▸ **PROBLEM REQUIREMENTS**: Repeat, exactly as written, the line containing "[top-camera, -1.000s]" and each line after it through the end of the data.

Records contained in a dataset:
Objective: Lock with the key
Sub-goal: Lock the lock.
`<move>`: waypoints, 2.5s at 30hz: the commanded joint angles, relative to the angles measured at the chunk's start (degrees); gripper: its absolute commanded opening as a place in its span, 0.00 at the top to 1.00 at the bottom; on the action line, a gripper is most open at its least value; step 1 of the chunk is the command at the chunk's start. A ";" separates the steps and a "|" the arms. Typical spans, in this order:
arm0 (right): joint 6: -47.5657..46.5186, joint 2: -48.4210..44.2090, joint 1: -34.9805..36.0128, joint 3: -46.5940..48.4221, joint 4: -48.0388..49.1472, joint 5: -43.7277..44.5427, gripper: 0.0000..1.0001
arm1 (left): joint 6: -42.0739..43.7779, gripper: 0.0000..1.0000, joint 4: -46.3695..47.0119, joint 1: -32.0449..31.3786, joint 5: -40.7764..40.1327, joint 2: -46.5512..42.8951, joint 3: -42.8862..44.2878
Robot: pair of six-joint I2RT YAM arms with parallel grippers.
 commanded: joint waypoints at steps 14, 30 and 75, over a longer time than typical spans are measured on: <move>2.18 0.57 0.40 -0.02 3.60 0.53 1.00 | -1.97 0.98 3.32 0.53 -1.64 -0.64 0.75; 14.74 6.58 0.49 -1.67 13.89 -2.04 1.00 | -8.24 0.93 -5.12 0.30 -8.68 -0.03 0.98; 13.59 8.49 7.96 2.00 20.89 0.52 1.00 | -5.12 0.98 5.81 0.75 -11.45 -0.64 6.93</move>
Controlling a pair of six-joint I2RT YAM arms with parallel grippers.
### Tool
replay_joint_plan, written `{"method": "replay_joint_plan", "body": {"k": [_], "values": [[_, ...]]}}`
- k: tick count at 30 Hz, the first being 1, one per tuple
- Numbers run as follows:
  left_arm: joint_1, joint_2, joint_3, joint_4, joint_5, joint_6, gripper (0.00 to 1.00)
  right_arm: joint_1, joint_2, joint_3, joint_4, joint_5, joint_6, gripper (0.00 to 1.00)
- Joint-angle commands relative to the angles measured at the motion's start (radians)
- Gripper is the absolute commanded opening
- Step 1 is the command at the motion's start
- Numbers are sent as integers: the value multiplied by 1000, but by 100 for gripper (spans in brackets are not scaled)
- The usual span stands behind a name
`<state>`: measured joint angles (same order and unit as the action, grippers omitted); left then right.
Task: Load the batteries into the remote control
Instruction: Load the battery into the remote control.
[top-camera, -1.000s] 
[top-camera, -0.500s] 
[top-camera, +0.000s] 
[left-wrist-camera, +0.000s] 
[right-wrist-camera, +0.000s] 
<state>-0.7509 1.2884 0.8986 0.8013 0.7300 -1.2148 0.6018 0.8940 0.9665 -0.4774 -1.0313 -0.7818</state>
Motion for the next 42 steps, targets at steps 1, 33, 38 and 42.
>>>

▸ **PROBLEM SOLUTION**:
[top-camera, -1.000s] 
[top-camera, -0.500s] 
[top-camera, +0.000s] 
[left-wrist-camera, +0.000s] 
[right-wrist-camera, +0.000s] 
<state>-0.7509 1.2884 0.8986 0.8013 0.7300 -1.2148 0.6018 0.8940 0.9665 -0.4774 -1.0313 -0.7818</state>
Motion for the next 42 steps, targets at steps 1, 33, 38 and 42.
>>>

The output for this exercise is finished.